Survivante de l’excision, Hadiza Diarra, quinquagénaire, livre un combat sans merci contre cette pratique néfaste, à Doumba, dans le cercle de Koulikoro.
« Mon mari a failli me répudier. Car il disait ne rien ressentir avec moi. À la suite de l’excision, une chéloïde s’est développée au niveau de mon clitoris. C’était désagréable et chaque grossesse était un risque quasi-mortel. Aujourd’hui, je partage mon histoire pour éviter que d’autres filles subissent le même sort que moi », raconte Hadiza. Mariée depuis une trentaine d’années, la vie sexuelle de cette quinquagénaire est un véritable calvaire. « J’ai des douleurs à chaque rapport », se plaint-elle. Dans son village, à Doumba, Hadiza est une figure connue. Bravant les regards et les critiques d’une société attachée à la tradition, elle a fait de la lutte contre les mutilations génitales féminines(MGF) son cheval de bataille.
« Le 08 mars dernier, lors de la célébration de la journée mondiale de la femme, j’ai pris la parole devant tout le village pour dénoncer les mutilations génitales féminines », affirme Hadiza. Avant elle, aucune femme n’avait osé s’aventurer sur ce terrain au risque de s’attirer la foudre de la communauté très conservatrice. Outre cette tribune occasionnelle du 8 mars, la survivante prend régulièrement la parole sur les radios locales pour sensibiliser sur les conséquences de cette pratique dont elle garde les séquelles pour le reste de sa vie.
Son combat fait écho. « Grâce à mes interventions à la radio, beaucoup de survivantes me contactent pour se confier et demander de l’aide, une prise en charge au niveau de l’Association malienne pour le suivi et l’orientation des pratiques traditionnelles (AMSOPT) », déclare-t-elle.
A Doumba comme dans d’autres localités voisines, l’excision est toujours ancrée dans les mentalités. « Ma fille a été excisée à l’âge de 12 ans, malgré notre opposition, le poids de la communauté a primé. On l’a littéralement charcutée.

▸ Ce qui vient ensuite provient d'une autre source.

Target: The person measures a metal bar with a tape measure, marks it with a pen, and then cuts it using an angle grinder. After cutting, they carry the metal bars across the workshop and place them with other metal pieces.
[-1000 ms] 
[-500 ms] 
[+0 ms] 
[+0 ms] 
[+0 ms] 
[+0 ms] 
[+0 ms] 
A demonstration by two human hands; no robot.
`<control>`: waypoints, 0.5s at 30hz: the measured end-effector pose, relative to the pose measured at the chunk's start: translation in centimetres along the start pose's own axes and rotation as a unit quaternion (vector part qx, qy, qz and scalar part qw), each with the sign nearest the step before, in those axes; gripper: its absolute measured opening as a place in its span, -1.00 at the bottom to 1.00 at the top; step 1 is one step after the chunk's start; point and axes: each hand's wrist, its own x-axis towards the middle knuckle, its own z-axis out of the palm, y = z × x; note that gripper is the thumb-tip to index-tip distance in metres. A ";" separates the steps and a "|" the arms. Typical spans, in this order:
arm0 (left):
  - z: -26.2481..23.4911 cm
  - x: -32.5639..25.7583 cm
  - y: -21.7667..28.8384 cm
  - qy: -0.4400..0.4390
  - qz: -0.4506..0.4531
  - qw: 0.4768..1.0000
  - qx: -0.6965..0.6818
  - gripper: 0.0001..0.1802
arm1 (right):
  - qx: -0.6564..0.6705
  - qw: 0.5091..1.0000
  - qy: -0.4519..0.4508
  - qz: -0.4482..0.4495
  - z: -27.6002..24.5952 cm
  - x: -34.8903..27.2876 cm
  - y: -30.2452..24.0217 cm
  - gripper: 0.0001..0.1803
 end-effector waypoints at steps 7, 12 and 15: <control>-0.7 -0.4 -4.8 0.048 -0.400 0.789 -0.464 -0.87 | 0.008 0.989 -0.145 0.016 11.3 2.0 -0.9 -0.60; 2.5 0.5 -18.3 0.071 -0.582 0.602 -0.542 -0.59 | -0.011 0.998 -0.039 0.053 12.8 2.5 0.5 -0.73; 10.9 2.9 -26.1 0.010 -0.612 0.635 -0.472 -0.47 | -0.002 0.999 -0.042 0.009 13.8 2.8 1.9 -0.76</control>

Cela fait un an qu’elle est sous traitement », nous confie Souleymane Diallo, un habitant de Sirakorola. Les habitants de son village sont allés jusqu’à pousser les enfants à se moquer de sa fillette, en la traitant de « Bilakoro mousso (une impure)». Finalement les parents ont cédé en excisant leur fille à l’âgé de 12 ans.
Autonomiser les exciseuses
L’excision porte atteinte à la santé physique et psychologique de la jeune fille et des femmes. Malgré tout, la pratique est largement pratiquée dans plusieurs contrées du Mali. La présidente de la Maison de la femme, de la famille et de l’enfant de Koulikoro, madame Bathily Fadimata Sidi Lamine donne des chiffres alarmants. Selon elle, au Mali, le taux de prévalence des Mutilations génitales féminines/Excision (MGF/E) demeure très élevé chez les filles de 0-14 ans (76%) et les femmes de 15-49 ans (83%). Par ailleurs, on note que 16% des filles sont mariées avant 15 ans et 49% des femmes de 15-49 ans, avant 18 ans.
Les régions de Kayes, Koulikoro et le district de Bamako ont les taux de prévalence en MGF/E les plus élevés. Ils varient entre 90% et 97% selon l’enquête par grappes à indicateurs multiples (MICS) 2015. Il est donc temps que ces localités s’activent pour faire baisser les chiffres.
L’excision est aussi une activité génératrice de revenus pour les exciseuses. « Après des séances de sensibilisation, beaucoup d’exciseuse nous disent qu’elles ne pourront abandonner la pratique que si on leur donnait d’autres sources de revenus. Car pour chaque fille excisée, elles ont droit à trois pagnes de wax et 5 000 F CFA », rapporte Assetou Sissoko, animatrice et gestionnaire de cas de violences basées sur le genre (VBG). La réussite de ce combat passe donc par l’autonomisation des exciseuses.